Fluid transport by leaky epithelia • Water follows solute movement (always!) • The intestine is so leaky to water that a large osmotic gradient is not needed to drive water absorption - an almost immeasureable 1-2 mOsM difference may be sufficient. • The extreme leakiness of the epithelium to water is probably due in part to the presence of water channels, giving water a transcellular as well as a paracellular path.
lack of the Cl-/HCO3- exchanger - congenital chloride diarrhea • Cl- fails to be absorbed and HCO3- doesn’t get secreted • Consequences: • net Cl- loss in feces • water reabsorption impaired - diarrhea • Na+/H+exchanger still operates, so net loss of H+ and retention of HCO3- causes alkalosis.
Intestinal secretion The transbasal carrier is the Na+, K+, 2Cl cotransporter (NKCC)- the driving force for the NKCC is provided by the Na+ gradient. The “electrogenic” transapical Cl- movement is by way of Cl- channels. Cl- can go downhill through the channels because of the basal NKCC.
Cholera- a toxin interferes with regulation of the apical Cl- channels • Open probability of apical Cl- channel is increased by cyclic adenosine monophosphate (cAMP) – ordinarily, this is an effect of activating the beta adrenergic receptors of the intestine. • Cholera toxin ribosylates the alpha subunit of Gs, converting it into a permanent stimulant of adenylyl cyclase.

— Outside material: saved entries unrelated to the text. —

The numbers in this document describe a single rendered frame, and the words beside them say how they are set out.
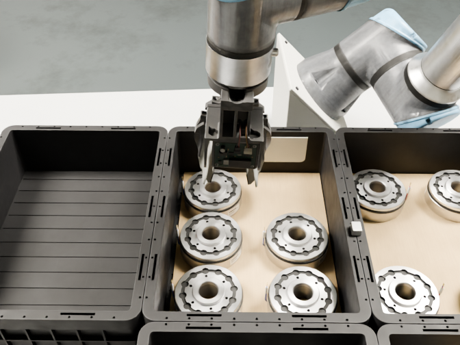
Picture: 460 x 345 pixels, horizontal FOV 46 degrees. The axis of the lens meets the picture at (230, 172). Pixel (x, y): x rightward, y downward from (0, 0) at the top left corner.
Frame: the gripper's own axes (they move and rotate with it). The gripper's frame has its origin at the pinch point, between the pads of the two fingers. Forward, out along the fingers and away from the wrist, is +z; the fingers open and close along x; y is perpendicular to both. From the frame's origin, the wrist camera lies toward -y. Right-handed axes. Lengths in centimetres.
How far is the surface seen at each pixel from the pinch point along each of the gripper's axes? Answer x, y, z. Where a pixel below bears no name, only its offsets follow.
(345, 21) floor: 68, -228, 115
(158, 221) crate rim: -10.3, 4.0, 7.4
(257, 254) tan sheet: 5.5, 3.0, 16.7
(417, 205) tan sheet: 34.5, -9.1, 16.2
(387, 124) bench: 40, -48, 32
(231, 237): 1.0, 1.7, 13.9
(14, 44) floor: -120, -196, 123
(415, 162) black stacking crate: 35.3, -17.7, 14.0
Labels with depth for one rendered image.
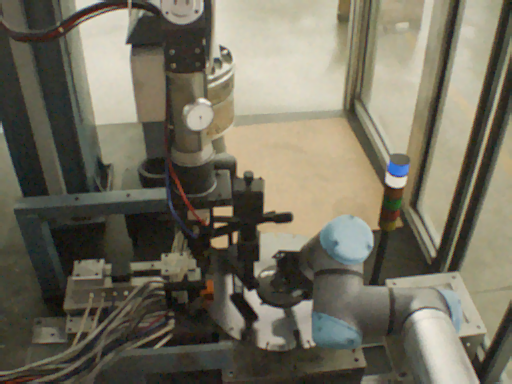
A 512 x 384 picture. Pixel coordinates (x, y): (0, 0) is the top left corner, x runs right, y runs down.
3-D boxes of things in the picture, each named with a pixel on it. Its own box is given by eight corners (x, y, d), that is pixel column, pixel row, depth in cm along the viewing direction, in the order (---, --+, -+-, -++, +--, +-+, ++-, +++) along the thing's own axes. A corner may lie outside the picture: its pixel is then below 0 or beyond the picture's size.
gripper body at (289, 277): (270, 256, 108) (288, 238, 97) (313, 258, 110) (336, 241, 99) (270, 296, 105) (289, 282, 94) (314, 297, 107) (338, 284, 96)
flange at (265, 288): (310, 305, 116) (311, 297, 114) (256, 307, 116) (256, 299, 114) (305, 266, 125) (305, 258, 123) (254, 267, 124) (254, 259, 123)
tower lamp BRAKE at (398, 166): (404, 163, 124) (406, 152, 122) (410, 175, 121) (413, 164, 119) (384, 164, 124) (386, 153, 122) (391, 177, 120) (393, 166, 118)
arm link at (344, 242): (326, 262, 80) (328, 206, 84) (302, 279, 90) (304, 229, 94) (377, 269, 82) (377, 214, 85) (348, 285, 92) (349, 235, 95)
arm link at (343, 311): (390, 345, 78) (390, 270, 82) (310, 341, 79) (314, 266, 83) (380, 352, 85) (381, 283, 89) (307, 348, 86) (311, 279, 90)
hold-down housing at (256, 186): (263, 248, 112) (265, 165, 99) (263, 266, 108) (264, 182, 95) (235, 247, 112) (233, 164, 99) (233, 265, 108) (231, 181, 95)
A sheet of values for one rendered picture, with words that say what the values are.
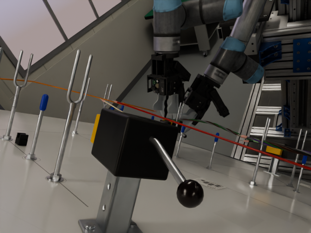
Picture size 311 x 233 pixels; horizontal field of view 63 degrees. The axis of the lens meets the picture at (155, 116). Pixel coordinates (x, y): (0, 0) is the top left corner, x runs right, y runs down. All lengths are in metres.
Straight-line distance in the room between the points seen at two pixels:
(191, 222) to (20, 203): 0.15
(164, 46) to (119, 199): 0.56
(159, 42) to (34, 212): 0.57
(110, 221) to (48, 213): 0.05
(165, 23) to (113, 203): 0.57
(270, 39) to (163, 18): 0.77
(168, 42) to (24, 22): 1.99
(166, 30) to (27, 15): 2.01
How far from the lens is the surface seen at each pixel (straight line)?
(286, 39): 1.37
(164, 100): 0.79
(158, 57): 0.70
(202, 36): 3.60
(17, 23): 2.54
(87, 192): 0.28
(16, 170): 0.32
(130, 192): 0.20
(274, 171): 0.86
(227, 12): 0.77
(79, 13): 3.00
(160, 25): 0.71
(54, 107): 2.66
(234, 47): 0.89
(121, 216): 0.20
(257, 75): 0.96
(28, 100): 2.51
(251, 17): 1.02
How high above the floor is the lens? 1.62
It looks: 35 degrees down
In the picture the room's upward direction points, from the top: 22 degrees counter-clockwise
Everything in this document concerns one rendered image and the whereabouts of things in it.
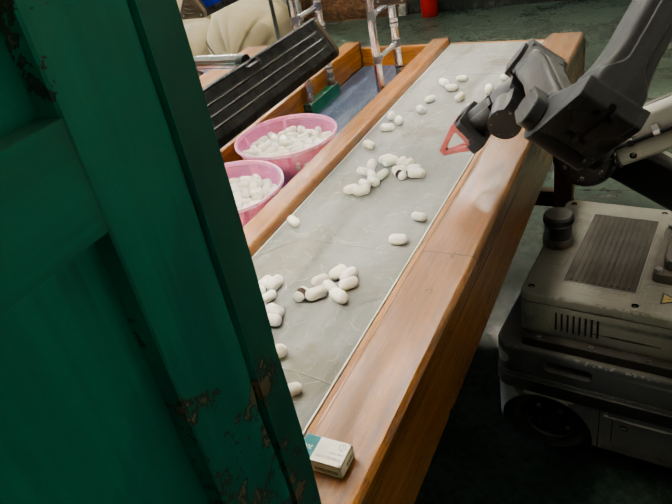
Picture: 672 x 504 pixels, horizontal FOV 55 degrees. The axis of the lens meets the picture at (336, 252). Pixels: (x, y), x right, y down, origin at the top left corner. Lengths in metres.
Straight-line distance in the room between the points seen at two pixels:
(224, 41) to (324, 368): 3.56
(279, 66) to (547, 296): 0.77
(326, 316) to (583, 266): 0.71
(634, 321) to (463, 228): 0.46
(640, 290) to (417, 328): 0.67
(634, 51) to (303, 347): 0.59
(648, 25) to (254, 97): 0.54
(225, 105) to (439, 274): 0.42
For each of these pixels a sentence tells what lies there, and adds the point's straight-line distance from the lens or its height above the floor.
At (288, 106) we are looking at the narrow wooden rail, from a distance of 1.93.
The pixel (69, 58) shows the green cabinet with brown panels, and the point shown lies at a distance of 0.30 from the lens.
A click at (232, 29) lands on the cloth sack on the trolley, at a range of 4.32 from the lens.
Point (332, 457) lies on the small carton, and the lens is 0.77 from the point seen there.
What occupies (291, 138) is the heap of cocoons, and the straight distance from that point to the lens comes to 1.70.
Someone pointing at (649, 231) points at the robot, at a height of 0.48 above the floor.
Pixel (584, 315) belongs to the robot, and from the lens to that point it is 1.47.
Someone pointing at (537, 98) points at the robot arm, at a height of 1.09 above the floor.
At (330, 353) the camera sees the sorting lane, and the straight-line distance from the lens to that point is 0.96.
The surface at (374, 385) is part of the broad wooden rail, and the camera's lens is 0.87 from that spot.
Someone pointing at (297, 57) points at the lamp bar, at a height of 1.08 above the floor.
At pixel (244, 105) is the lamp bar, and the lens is 0.97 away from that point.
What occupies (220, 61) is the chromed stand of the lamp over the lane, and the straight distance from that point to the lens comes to 1.05.
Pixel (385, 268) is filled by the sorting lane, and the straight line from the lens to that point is 1.11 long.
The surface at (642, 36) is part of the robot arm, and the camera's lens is 0.76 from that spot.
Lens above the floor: 1.37
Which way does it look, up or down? 32 degrees down
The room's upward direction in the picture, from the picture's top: 12 degrees counter-clockwise

Cholera toxin causes secretory diarrhea • In presence of excess cAMP, Cl- channels stay open much of the time, so secretion overwhelms absorption. • Result: a secretory diarrhea, with loss of extracellular fluid volume = hypovolemia or dehydration.
Apical Cl- channels are involved in secretion in a number of epithelial tissues Salivary, tear and sweat gland Respiratory airway Pancreas Kidney – the disease gets its name from its effects on renal anatomy
Cystic fibrosis is the result of mutations of a common apical Cl- channel, CFTR CFTR= “cystic fibrosis transmembrane conductance regulator”
Mutations reveal the function of different parts of the CFTR • Mutation at NBD1 interferes with targeting to the plasma membrane • Mutations in TM1 and TM6 reduce channel conductance • Mutations in the regulatory domain (R) make the channel insensitive to regulatory signals that would turn it on. Ordinarily, phosphorylation of R activates the channel.
The upper traces at the left show the activity of the CFTR channel from shark epithelium. The open circles in the V/I plot are for the shark channels; the closed ones are for the human channel.
The cartoon of the thick ascending limb of the loop of Henle in the kidney shows NKCC on the apical membrane and CFTR on the basolateral membrane. The presence of CFTR in this tissue explains why CF patients have renal symptoms. CFTR Some reabsorptive epithelia reverse the picture for secretory epithelia
At the end of this lecture you should be able to: Summarize the mechanisms typically involved in salt reabsorption in “tight” epithelia like the frog skin and in “leaky” epithelia like the intestine. Contrast the mechanisms typically involved in reabsorptive epithelia with those involved in secretory epithelia. Explain the underlying cellular basis of cholera diarrhea and cystic fibrosis. Explain the basis for inclusion of glucose and Na+ in rehydration solutions.